Un lieu où se côtoient films d’auteur, films de genre, cinéma d’essai, de fiction, d’animation… Un endroit où on peut découvrir des réalisateurs oubliés ou injustement méconnus, du cinéma expérimental, des classiques mais aussi du film amateur.
Un cinéma qui permet à de jeunes auteurs de pouvoir s’exprimer, à des documentaires militants d’être montré, à des perles rares d’être mises à l’honneur. Mais c’est aussi un haut lieu du militantisme, qui offre à son public de s’interroger sur notre société grâce à des rencontres, des débats, qui nous pousse à devenir acteur et pas seulement spectateur de ce que l’on voit.

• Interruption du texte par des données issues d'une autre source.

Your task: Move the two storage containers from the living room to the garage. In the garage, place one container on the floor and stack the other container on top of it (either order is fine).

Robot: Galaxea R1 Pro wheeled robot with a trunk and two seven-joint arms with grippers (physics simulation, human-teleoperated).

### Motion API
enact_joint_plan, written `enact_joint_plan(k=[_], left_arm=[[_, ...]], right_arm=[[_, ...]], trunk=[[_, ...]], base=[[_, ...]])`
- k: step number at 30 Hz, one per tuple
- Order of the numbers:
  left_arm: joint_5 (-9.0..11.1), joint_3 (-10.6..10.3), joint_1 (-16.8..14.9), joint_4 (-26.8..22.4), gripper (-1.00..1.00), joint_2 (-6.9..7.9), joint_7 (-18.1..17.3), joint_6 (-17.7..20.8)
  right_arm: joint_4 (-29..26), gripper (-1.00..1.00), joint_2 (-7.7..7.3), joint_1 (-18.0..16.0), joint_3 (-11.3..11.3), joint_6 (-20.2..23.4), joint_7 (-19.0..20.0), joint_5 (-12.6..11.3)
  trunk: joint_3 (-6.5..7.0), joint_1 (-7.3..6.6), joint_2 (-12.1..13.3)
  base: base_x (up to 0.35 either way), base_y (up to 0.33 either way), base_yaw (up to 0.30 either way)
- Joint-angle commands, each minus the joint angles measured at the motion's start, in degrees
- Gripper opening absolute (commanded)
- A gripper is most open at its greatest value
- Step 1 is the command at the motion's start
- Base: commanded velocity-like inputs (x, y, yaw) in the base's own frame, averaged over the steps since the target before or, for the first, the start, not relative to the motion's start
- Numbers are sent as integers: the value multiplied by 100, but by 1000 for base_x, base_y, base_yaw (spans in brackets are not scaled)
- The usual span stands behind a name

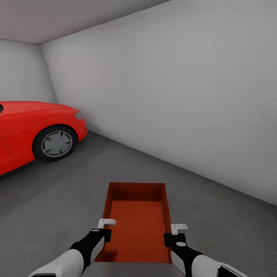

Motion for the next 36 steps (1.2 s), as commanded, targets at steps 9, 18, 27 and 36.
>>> enact_joint_plan(k=[9, 18, 27, 36], left_arm=[[78, -178, 4, 35, -100, -11, -50, 28], [78, -178, 4, 34, -100, -11, -50, 28], [78, -178, 4, 35, -100, -11, -55, 28], [78, -178, 4, 35, -100, -11, -57, 28]], right_arm=[[4, -100, 6, -8, 15, -31, -153, -58], [4, -100, 6, -8, 15, -32, -153, -58], [4, -100, 6, -8, 15, -29, -153, -58], [4, -100, 6, -8, 15, -29, -153, -58]], trunk=[[-9, 5, -8], [-9, 5, -8], [-9, 5, -8], [-9, 5, -8]], base=[[322, 0, -262], [322, 0, -262], [322, 0, -262], [322, 0, -262]])
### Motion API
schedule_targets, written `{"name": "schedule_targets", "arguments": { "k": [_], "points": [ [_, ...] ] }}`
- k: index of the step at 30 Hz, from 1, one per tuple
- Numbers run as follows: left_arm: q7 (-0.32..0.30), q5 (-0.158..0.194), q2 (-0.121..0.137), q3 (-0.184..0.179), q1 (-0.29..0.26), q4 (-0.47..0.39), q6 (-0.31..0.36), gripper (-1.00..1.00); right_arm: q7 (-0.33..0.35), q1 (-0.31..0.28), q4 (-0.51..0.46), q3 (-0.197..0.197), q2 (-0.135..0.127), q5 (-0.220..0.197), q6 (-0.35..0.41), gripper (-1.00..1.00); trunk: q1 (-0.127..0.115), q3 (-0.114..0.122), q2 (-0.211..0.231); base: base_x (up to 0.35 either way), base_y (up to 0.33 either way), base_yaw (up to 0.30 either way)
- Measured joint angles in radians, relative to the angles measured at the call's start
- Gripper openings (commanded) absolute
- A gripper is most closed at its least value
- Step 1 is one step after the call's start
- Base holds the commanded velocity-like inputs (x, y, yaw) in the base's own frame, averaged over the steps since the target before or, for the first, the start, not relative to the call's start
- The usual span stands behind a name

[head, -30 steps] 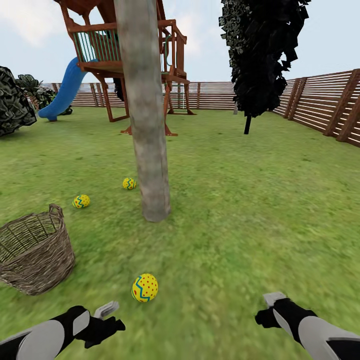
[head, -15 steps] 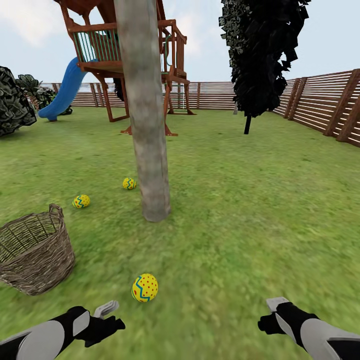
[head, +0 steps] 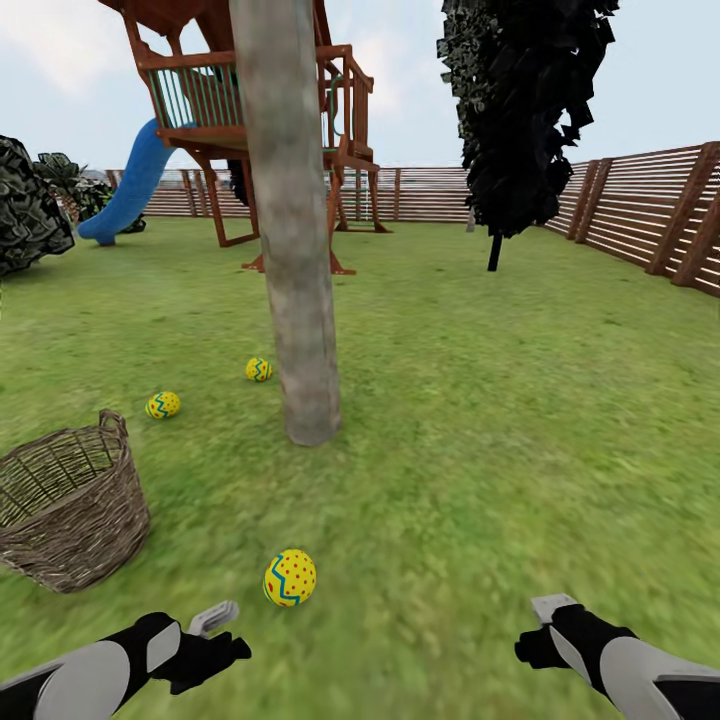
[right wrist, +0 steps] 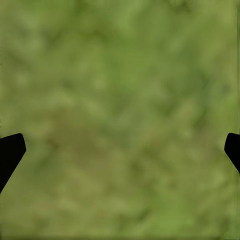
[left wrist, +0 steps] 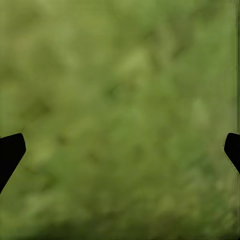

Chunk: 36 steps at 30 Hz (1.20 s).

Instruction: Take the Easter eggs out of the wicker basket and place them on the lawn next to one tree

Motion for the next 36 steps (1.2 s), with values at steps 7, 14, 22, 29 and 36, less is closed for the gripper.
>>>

C’est un lieu qui brandit fort ses convictions et qui par son ouverture au monde et via les films qu’il présente veut défendre la diversité des styles, la richesse des genres, l’acceptation de la différence, les droits des minorités, l’égalité des sexes, l’écologie, la lutte contre l’ultra-libéralisme et le patriarcat, les alternatives pour une démocratie plus participative, l’importance de la solidarité et la lutte des classes.
C’est pour toutes ces raisons et pour l’affection que je porte à ce cinéma que j’ai décidé de le soutenir.